Então ele fez outra pergunta: "Por que vocês estão fazendo isso?" Sua resposta foi: "Se não fizermos isso, nossa família não terá o que comer."
As crianças arriscam suas vidas para salvar e alimentar sua família, o que é altamente ético, mas ao mesmo tempo o fazem com atos de enorme violência e ilegais. Você tem que aprender com as soluções que os pobres colocaram em prática antes de realizar qualquer intervenção.
-Hoje se fala muito sobre os perigos da hiperpaternidade. O que você acha?
- Neurologista e psiquiatra Boris Cyrulnik diz que a superproteção pode causar mais danos do que todos os fatores de risco combinados.

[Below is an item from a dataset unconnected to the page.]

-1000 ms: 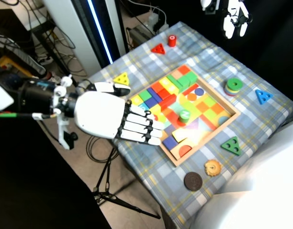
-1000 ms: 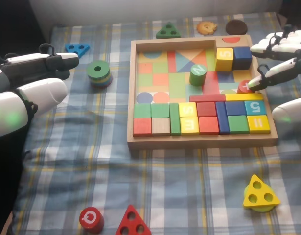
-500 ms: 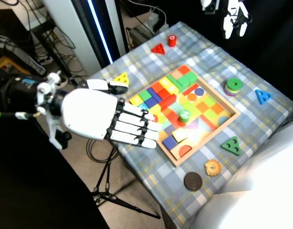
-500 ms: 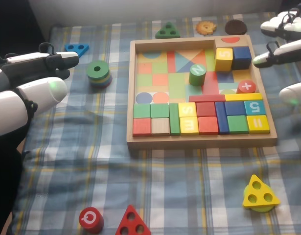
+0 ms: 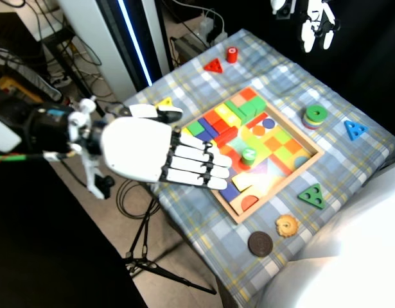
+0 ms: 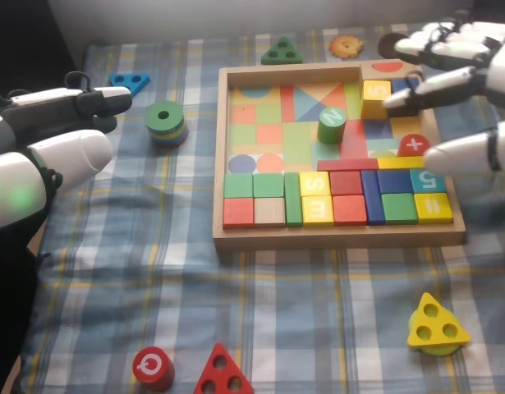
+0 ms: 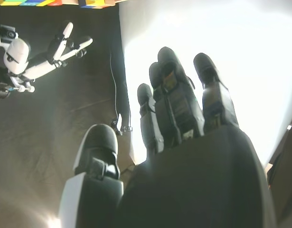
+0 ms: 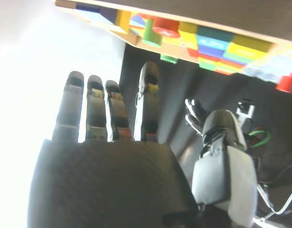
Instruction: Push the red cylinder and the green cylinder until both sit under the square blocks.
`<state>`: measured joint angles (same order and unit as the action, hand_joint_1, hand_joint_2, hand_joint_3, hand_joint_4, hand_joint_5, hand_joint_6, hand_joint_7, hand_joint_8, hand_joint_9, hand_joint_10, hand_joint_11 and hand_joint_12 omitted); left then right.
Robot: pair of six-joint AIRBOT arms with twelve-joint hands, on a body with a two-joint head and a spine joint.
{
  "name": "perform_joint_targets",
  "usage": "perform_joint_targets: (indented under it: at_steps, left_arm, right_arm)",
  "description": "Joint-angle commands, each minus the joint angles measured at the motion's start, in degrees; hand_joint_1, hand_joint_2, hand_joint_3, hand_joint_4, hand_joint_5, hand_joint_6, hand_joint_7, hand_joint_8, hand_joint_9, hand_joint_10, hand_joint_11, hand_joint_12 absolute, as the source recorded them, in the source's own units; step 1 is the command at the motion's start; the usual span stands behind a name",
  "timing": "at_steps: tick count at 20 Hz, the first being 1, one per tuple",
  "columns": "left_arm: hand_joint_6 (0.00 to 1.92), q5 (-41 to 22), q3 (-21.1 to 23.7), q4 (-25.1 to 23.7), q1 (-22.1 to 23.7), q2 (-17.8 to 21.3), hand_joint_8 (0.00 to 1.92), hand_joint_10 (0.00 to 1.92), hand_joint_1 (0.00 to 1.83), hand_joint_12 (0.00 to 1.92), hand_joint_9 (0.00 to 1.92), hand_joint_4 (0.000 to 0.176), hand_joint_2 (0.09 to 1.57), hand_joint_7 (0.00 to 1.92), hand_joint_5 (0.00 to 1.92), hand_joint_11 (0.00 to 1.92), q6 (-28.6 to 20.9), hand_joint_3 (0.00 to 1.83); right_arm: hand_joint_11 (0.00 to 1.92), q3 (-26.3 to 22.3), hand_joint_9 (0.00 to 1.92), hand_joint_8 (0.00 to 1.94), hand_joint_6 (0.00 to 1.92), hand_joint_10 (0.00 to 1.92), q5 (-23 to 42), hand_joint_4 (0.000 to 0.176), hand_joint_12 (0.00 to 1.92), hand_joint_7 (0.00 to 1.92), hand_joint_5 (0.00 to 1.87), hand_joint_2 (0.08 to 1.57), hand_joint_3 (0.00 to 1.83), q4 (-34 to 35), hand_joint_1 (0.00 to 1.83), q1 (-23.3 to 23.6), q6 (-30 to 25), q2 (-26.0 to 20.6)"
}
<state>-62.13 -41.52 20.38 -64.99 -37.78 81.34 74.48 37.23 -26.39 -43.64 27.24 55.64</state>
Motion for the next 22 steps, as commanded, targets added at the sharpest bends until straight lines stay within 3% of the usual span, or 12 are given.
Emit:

Os pais perderam sua habilidade natural de agir como pais, o excesso de informação os deixou inseguros sobre o que fazer para educar bem.
É um pouco o mesmo que acontece conosco com a obsessão pela felicidade. Você tem que defender o direito de também se sentir um pouco mal. Na vida real, felicidade significa altos e baixos. E aceitar limites é o que nos permite ser felizes, embora para muitos represente uma prisão, é na verdade uma verdadeira libertação.
"Você tem que defender o direito de se sentir um pouco mal também. Na vida real, felicidade significa ter altos e baixos."